> **WHAT THE TASK ASKS**: This calls for a word-for-word copy of all the data, with each picture removed.

───── COLLECTED DATA ─────

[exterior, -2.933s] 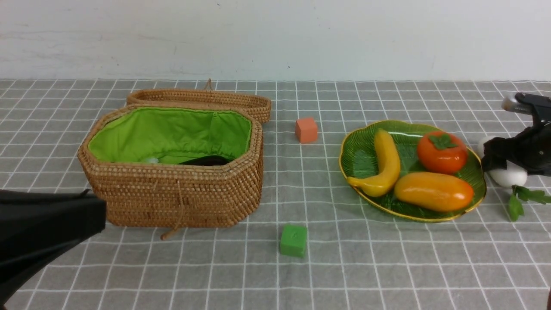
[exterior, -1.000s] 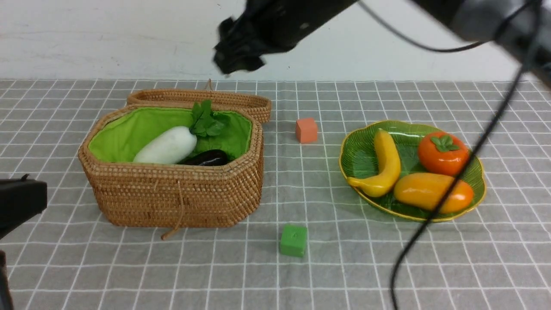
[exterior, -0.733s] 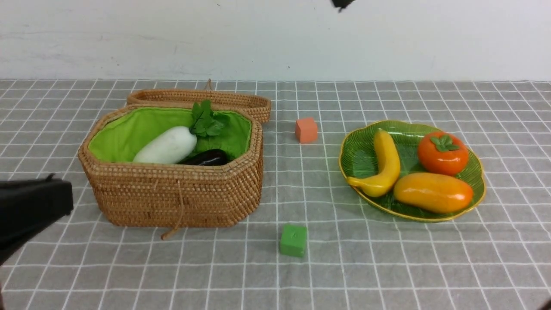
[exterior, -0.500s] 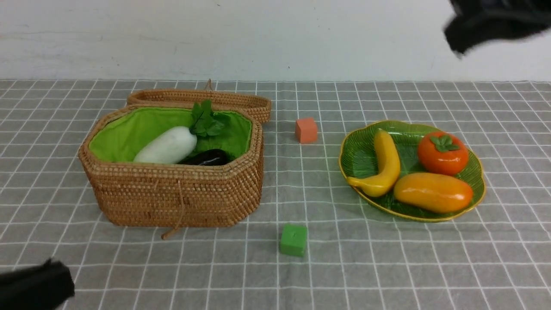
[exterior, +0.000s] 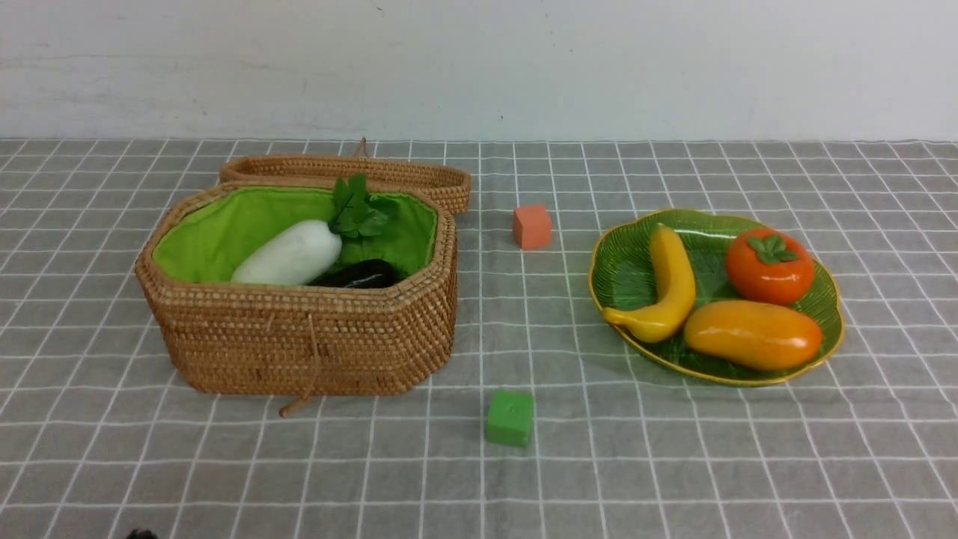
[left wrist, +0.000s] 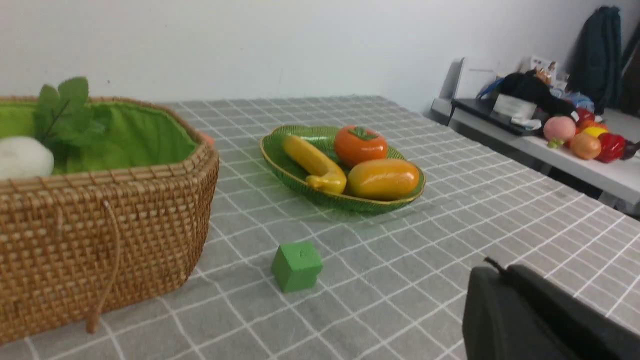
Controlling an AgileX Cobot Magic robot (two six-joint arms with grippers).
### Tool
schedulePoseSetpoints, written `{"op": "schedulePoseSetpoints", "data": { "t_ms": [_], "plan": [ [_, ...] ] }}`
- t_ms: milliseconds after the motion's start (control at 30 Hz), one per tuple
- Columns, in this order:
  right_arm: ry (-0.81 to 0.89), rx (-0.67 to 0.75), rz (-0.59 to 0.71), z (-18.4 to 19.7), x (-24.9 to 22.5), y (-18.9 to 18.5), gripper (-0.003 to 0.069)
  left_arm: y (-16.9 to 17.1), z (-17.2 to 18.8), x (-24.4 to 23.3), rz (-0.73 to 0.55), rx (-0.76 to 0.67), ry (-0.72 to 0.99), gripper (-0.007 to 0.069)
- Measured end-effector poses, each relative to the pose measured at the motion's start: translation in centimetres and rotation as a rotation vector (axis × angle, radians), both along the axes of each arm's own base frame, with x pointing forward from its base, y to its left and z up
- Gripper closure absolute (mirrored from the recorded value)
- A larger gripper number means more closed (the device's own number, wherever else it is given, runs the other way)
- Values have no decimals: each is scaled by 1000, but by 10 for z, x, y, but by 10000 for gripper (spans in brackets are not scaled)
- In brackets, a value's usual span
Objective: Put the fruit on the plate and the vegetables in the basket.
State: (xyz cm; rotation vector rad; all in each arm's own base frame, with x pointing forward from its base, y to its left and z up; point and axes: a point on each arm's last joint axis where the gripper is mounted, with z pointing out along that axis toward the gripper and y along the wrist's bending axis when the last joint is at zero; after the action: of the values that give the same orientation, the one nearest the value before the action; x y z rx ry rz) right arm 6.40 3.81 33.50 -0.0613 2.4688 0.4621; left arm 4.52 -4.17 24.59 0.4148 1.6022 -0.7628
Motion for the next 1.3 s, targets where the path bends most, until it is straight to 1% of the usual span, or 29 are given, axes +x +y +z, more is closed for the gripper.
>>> {"op": "schedulePoseSetpoints", "data": {
  "t_ms": [167, 400, 600, 700, 733, 833, 867, 900, 967, 1000, 1033, 1100, 1167, 1300],
  "plan": [
    [-93, 14, -13, -10, -4, -6, 658, 0, -7, 0, 2, 40, 43, 638],
    [-90, 4, -15, -15, -6, -8, 653, 1, -14, 0, 5, 85, 91, 638],
    [-114, -19, -27, -15, -5, -10, 651, 1, -14, 0, 5, 91, 97, 636],
    [-298, -68, -127, -23, 2, -22, 661, 1, -15, 0, 5, 91, 98, 635],
    [-313, -78, -127, -25, 2, -23, 662, 1, -15, 0, 5, 91, 98, 635],
    [-517, -160, -244, -70, 4, -35, 676, 1, -15, 0, 5, 91, 98, 635],
    [-553, -156, -266, -70, 3, -36, 676, 1, -15, 0, 5, 91, 98, 635],
    [-610, -185, -306, -99, -1, -39, 676, 1, -15, 0, 5, 92, 97, 635],
    [-675, -192, -344, -119, -4, -41, 676, 1, -15, 0, 5, 92, 97, 634],
    [-686, -202, -353, -136, -6, -41, 676, 1, -15, 0, 5, 92, 97, 633],
    [-699, -201, -356, -138, -7, -41, 676, 1, -15, 0, 5, 92, 97, 632],
    [-680, -207, -358, -154, -9, -41, 676, 1, -15, 0, 6, 94, 99, 630],
    [-637, -219, -349, -161, -11, -41, 676, 1, -15, 0, 7, 95, 100, 628],
    [-620, -228, -339, -161, -11, -41, 676, 1, -16, 0, 6, 101, 102, 625]
  ]
}}
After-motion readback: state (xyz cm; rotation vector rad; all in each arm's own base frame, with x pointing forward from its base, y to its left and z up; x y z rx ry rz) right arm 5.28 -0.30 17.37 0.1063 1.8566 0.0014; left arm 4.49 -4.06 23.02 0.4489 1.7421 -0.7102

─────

> **ANSWER TO THIS EXERCISE**:
[exterior, -2.933s] 
[exterior, -1.000s] 
[exterior, -0.733s] 
[exterior, -0.500s] 
[exterior, +0.000s] 
[left wrist, +0.000s] 
Controlling an AgileX Cobot Magic robot (two six-joint arms with grippers).
### Tool
schedulePoseSetpoints, written `{"op": "schedulePoseSetpoints", "data": { "t_ms": [_], "plan": [ [_, ...] ] }}`
- t_ms: milliseconds after the motion's start (control at 30 Hz), one per tuple
- Columns, in this order:
  right_arm: ry (-0.81 to 0.89), rx (-0.67 to 0.75), rz (-0.59 to 0.71), z (-18.4 to 19.7), x (-24.9 to 22.5), y (-18.9 to 18.5), gripper (-0.003 to 0.069)
  left_arm: y (-16.9 to 17.1), z (-17.2 to 18.8), x (-24.4 to 23.3), rz (-0.73 to 0.55), rx (-0.76 to 0.67), ry (-0.72 to 0.99), gripper (-0.007 to 0.069)
- Measured end-effector poses, each relative to the pose measured at the motion's start: translation in centimetres and rotation as a rotation vector (axis × angle, radians), both along the axes of each arm's own base frame, with x pointing forward from its base, y to its left and z up
- Gripper closure absolute (mirrored from the recorded value)
- A larger gripper number means more closed (the device's own number, wherever else it is given, runs the other way)
- Values have no decimals: each is scaled by 1000, but by 10 for z, x, y, but by 10000 for gripper (spans in brackets are not scaled)
- In brackets, a value's usual span
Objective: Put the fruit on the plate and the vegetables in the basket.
State: (xyz cm; rotation vector rad; all in each arm's own base frame, with x pointing forward from its base, y to its left and z up; point and axes: a point on each arm's last joint axis where the gripper is mounted, with z pointing out along that axis toward the gripper and y along the wrist's bending axis when the last joint is at zero; after the action: of the values that give the same orientation, the one nearest the value before the action; x y z rx ry rz) right arm 6.40 3.81 33.50 -0.0613 2.4688 0.4621; left arm 4.52 -4.17 24.59 0.4148 1.6022 -0.7628
Motion for the next 1.3 s, targets where the path bends most, until it is straight to 1% of the usual span, or 29 are given, axes +x +y +z, more is closed for the gripper.
>>> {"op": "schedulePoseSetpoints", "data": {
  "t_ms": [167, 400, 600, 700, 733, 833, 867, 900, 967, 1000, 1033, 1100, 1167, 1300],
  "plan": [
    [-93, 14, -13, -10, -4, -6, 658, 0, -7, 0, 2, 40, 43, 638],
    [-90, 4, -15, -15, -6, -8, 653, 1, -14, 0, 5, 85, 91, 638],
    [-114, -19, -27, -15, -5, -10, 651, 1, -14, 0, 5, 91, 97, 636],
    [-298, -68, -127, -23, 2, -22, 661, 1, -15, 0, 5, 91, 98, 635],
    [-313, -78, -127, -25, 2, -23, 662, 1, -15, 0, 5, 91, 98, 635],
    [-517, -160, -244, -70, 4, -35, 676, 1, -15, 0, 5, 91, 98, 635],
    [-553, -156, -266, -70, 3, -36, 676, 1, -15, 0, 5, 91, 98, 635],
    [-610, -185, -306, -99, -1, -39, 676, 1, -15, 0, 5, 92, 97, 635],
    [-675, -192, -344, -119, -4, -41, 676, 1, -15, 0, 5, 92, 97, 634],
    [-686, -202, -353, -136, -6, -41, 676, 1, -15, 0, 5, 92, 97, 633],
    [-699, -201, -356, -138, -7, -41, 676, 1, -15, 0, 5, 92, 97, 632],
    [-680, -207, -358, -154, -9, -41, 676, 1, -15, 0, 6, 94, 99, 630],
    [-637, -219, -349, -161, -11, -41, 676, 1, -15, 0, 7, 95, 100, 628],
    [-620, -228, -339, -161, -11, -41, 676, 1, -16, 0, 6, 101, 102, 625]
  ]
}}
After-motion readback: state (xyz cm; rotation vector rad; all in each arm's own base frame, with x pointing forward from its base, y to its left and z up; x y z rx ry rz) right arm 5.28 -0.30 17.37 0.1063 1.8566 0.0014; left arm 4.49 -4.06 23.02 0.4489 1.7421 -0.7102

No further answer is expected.